Attilio Tucci, l’unico a mostrare grande capacità di sintesi nel porgere la domanda, ha chiesto al direttore del Garantista il suo parere sulla nuova legge elettorale, mentre Domenico Gallo ha sottolineato l’esigenza di una vera e propria rivoluzione popolare «contro le istituzioni troppo spesso rappresentate da ebeti».
Maria Grazia Messineo, reduce dall’impegno profuso per riportare istituzioni democratiche a Platì, prima col Centro Studi Lazzati e poi col Pd, ha ricordato un episodio di qualche anno fa, quando Scopelliti, in un convegno organizzato da Calabria Ora, disse che lui a Platì non ci va per non essere nel mirino di chi, con un’intercettazione e una foto avrebbe potuto scambiarlo per un politico colluso con la ‘ndrangheta e, a proposito di garantismo, si è chiesta se non sia il caso che ci siano maggiori garanzie per la gente comune e minori per le classi dirigenti. Peppe Macrì di Ardore, dopo aver ringraziato Spazio Aperto per avergli fatto tornare la voglia di impegnarsi attivamente in politica, ha sottolineato l’esigenza di una nuova moralizzazione della politica.
E il Piero nazionale? Ha ascoltato le domande con l’aria di sempre, apparentemente distratta, sicuramente disincantata, alternando l’annotazione di qualche appunto a un frenetico scambio di sms dal suo smartphone,
Prima di rispondere a (quasi) tutte le domande, ha ribadito di essere ancora di sinistra «anche il garantismo lo è» ha anticipato l’apertura dell’edizione odierna del Garantista: «Apriamo – ha detto – con l’intervista al direttore generale di Caritas Italia che attacca il Governo che vuole sostituire l’operazione Mare Nostrum con Frontex Plus: è uno scandalo che “Mare Nostrum” venga difesa solo da un militare come l’ammiraglio Giorgi della Marina Militare». Quindi, nel rispondere alla Messineo, ha detto che «Il garantismo dev’essere per tutti, altrimenti va a finire che la sinistra è garantista solo nei confronti dei “No Tav” e la destra lo sia per i processi a carico di Berlusconi, che ha subito anche alcuni processi assai discutibili».
Quindi, ha offerto ai suoi fans il suo concetto di garantismo, inteso come «Lo stato dei diritti che sta sopra l’esigenza della sicurezza e che quindi non contempla situazioni di emergenzialità come quella che ha portato all’emanazione di leggi speciali contro il terrorismo prima e contro la mafia poi.
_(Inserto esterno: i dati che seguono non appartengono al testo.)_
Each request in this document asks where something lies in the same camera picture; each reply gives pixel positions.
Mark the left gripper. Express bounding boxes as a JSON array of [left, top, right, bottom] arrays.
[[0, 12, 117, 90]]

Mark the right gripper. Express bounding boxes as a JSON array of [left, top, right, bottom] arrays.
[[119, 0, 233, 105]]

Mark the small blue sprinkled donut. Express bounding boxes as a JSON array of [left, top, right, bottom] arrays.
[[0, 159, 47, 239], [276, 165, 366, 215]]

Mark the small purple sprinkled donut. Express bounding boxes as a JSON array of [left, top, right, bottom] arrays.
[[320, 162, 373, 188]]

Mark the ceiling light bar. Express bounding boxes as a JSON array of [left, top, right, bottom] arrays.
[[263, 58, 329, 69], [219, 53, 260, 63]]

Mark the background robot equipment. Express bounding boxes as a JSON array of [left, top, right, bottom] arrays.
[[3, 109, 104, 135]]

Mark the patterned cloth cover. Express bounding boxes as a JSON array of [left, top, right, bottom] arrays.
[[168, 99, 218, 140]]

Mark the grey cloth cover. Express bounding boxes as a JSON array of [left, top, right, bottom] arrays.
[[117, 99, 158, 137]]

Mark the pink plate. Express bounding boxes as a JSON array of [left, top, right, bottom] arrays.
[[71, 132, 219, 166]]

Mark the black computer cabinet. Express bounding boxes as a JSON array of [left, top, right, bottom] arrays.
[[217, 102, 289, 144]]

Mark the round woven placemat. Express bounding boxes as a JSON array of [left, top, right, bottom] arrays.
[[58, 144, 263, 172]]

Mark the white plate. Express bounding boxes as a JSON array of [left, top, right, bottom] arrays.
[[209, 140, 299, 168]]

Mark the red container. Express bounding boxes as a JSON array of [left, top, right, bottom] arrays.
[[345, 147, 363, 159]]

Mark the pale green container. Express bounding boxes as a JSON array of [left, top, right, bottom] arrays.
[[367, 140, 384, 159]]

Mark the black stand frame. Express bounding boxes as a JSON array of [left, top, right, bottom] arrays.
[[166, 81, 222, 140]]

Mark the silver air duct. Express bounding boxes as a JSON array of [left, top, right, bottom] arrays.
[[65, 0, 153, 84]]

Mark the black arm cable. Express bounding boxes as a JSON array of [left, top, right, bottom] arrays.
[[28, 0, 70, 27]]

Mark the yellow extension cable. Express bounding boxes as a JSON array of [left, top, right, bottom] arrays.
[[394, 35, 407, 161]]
Io – ha detto riprendendo una confessione dei trascorsi giovanili di Nicola Frammartino – farei ancora una manifestazione per chiedere di disarmare la Polizia e sono contro a quegli stessi forcaioli che quando era in vita linciarono moralmente un grande magistrato come Giovanni Falcone, contro il quale Santoro fece diverse trasmissioni televisive».
Sull’esigenza di una classe dirigente, emersa nella domanda di Parrotta e in altri interventi, Sansonetti è stato fin troppo disincantato. Quasi un iconoclasta quando ha detto che «Non sono proprio sicuro che la vecchia classe dirigente (compresa quella dei padri costituenti) fosse composta da figure sempre oneste ed esemplari. Lo stesso Togliatti fu un monumento del doppiogiochismo. Anzi – ha proseguito – le figure sempre celebrate dei politici calabresi come Mancini e Misasi furono, in realtà, subalterne agli interessi politici del Nord, all’interno dei quali seppero costruirsi solo la loro nicchia».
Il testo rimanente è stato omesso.